Crispy "Chik'n" Seitan with Cornbread Waffles

Crispy "Chik'n" Seitan with Cornbread Waffles

Crispy "Chik'n" Seitan with Cornbread Waffles

I’m pretty sure that this recipe makes me an official southerner. Chicken and waffles is such a classic dish here in North Carolina. This dish will impress vegans and meat eaters alike. Serve it to guests for breakfast, lunch, or dinner! This recipe makes 4 crispy "chik'n" seitan cutlets and 4 cornbread waffles!

This one takes some effort, but is definitely worth it. I’ve given it a difficulty rating of “Hard” only because it is really easy to ruin homemade seitan. 

Here are my tips:

  • Knead the dough for 5-7 minutes, but no longer! The more you knead the dough, the gummier the texture.
  • Let your dough rest for at least 10 minutes before cooking.
  • Do not let your water come to a full boil. You want your water to just barely come to a simmer. Maintain this simmer to ensure your seitan does not become spongy and gummy. Do not cover your pot to help keep the temperature low.
  • It is not necessary, but I recommend letting your seitan sit overnight to fully develop the flavor. 

I hope this helps!


Prep Time: 15 mins

Cook Time: 1 hr 30 mins

Difficulty: Hard



Crispy “Chik’n” Seitan:


1 cup Vital Wheat Gluten

¼ cup Garbanzo Bean Flour

1 tbsp Nutritional Yeast

¾ tsp Poultry Seasoning

½ tsp Onion Powder

½ tsp Garlic Powder

¼ tsp Pepper 

1 cup Vegetable Broth



3 cups Vegetable Broth

3 cups Water

¼ cup Soy Sauce


Fry batter:

2 tbsp Ground Flaxseed

6 tbsp Warm Water


1 cup Flour

1 tsp Garlic Powder

1 tsp Onion Powder

½ tsp Pepper


Cornbread Waffles:

1 tbsp Ground Flaxseed

3 tbsp Warm Water

1 cup Unsweetened Almond Milk

1 tbsp Apple Cider Vinegar


1 cup Flour

1 cup Yellow Cornmeal

⅔ cup Sugar

1 tbsp Baking Powder

⅓ cup Vegetable Oil

½ tsp Salt



Crispy “Chik’n” Seitan:


  1. In a small mixing bowl, mix vital wheat gluten, garbanzo bean flour, and seasonings. 
  2. Add 1 cup vegetable broth to the dry mixture. Mix well to make a soft dough.
  3. Knead the dough for about 5-7 minutes. Allow the dough to rest for 10 minutes. 
  4. While the dough is resting, add the broth ingredients to a large pot. 
  5. Put the pot over medium-high heat until the broth is just barely simmering.
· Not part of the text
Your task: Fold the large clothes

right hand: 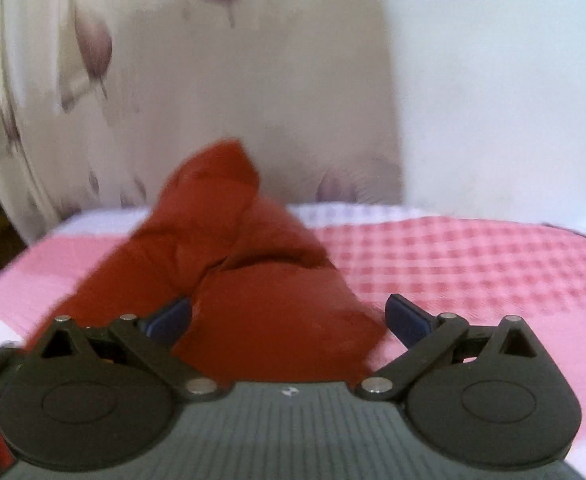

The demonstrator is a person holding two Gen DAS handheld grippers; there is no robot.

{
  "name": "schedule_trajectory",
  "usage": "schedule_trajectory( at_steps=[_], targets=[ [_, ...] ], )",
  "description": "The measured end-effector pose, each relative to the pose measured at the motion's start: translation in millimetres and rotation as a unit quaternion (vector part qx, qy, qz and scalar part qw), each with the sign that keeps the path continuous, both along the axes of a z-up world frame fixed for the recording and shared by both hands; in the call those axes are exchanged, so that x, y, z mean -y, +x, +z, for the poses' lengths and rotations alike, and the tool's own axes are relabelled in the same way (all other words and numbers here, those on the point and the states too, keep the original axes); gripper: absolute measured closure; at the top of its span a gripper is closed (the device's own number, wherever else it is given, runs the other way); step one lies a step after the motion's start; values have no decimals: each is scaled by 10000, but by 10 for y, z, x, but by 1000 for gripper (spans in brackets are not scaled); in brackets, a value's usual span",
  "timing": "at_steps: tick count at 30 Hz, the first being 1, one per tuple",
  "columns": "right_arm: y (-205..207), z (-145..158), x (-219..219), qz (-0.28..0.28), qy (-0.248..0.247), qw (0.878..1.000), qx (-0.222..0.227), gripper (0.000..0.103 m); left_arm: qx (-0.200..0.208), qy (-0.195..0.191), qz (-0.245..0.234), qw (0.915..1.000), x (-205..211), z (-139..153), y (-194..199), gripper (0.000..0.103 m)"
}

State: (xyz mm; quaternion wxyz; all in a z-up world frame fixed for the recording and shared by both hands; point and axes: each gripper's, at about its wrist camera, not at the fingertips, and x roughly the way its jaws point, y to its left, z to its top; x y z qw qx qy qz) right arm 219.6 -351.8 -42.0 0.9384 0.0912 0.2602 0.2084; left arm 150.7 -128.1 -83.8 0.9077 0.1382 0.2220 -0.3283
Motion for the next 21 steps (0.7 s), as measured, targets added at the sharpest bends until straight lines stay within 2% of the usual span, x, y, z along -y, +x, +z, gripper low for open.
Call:
schedule_trajectory(
  at_steps=[4,6,10,11,13,14,17,19,20,21],
  targets=[
    [-632,-17,203,141,394,9991,-13,0,62,-94,-19,9999,-42,14,-18,0],
    [-904,-112,190,178,325,9991,-183,0,96,-200,-38,9997,-89,30,-50,0],
    [-1257,-305,155,380,582,9966,-438,2,107,-480,-66,9988,-230,110,-84,0],
    [-1310,-340,138,404,610,9963,-459,6,92,-578,-62,9983,-269,141,-91,0],
    [-1351,-378,86,394,597,9965,-423,31,72,-798,-55,9968,-382,226,-134,0],
    [-1354,-384,73,385,670,9961,-433,50,95,-843,14,9964,-440,282,-174,1],
    [-1358,-318,-6,397,1058,9933,-236,55,334,-1157,212,9925,-637,479,-290,2],
    [-1311,-360,4,435,1555,9864,-298,56,417,-1337,273,9898,-685,588,-338,4],
    [-1272,-428,-1,429,1710,9835,-394,56,350,-1296,220,9907,-643,606,-329,4],
    [-1232,-529,-5,374,1723,9827,-563,56,268,-1190,118,9925,-569,597,-310,11]
  ],
)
Reduce the heat to low. 
  6. Cut the dough into quarters and gently place into the simmering broth. 
  7. Cook the seitan at a low simmer for 1 hour. Do not cover the pot and make sure the broth does not come to a full boil.
  8. After seitan is cooked, remove the seitan from the pot and allow to cool.
  9. If saving the seitan for later, place in a tupperware container and cover with broth. 


Frying Seitan:

  1. In a small bowl, mix ground flaxseed with warm water to create a flax egg.
  2. In a separate bowl, mix together flour and spices.
  3. Dip seitan in dry mix, then in the flax egg, followed by the dry mix again. Coat the seitan in another layer of the flax egg followed by the dry mix for a thicker, crispier crust.
  4. On the stove top, heat 3-4 cups of oil in a 3-quart frying pan over medium-high heat. The oil should be about ¼ inch deep. *Note: the oil gets hot pretty quickly (about 5 minutes). Cover the frying pan to ensure you don’t get burned by the hot oil!*
  5. While oil is heating, line a baking tray with paper towels. Place cooling trays on top of the lined baking sheet for the seitan to cool once fried. 
  6. Test the temperature of oil with a wooden spoon. If the bubbles form around the mouth of the spoon when put into the frying pan, the oil is  ready. 
  7. Add seitan to the frying pan. Make sure that seitan is not touching and that you have room to flip them. 
  8. Fry seitan for about 7-10 minutes, flipping halfway through. The seitan is done when the coating has turned a dark golden color.
  9. Place seitan on the cooling racks to cool before serving.


Cornbread Waffles:

  1. Preheat the waffle iron.
  2. In a large mixing bowl, mix flaxseed, warm water, milk and vinegar. Set aside for 5 minutes.
  3. Add flour, cornmeal, sugar, baking powder, oil, and salt to the mixing bowl. Mix well.
  4. Spray pre-heated waffle iron with non-stick cooking oil. Carefully pour batter onto the waffle iron and close to cook. Cook cornbread waffles until they are crisp with a golden brown crust.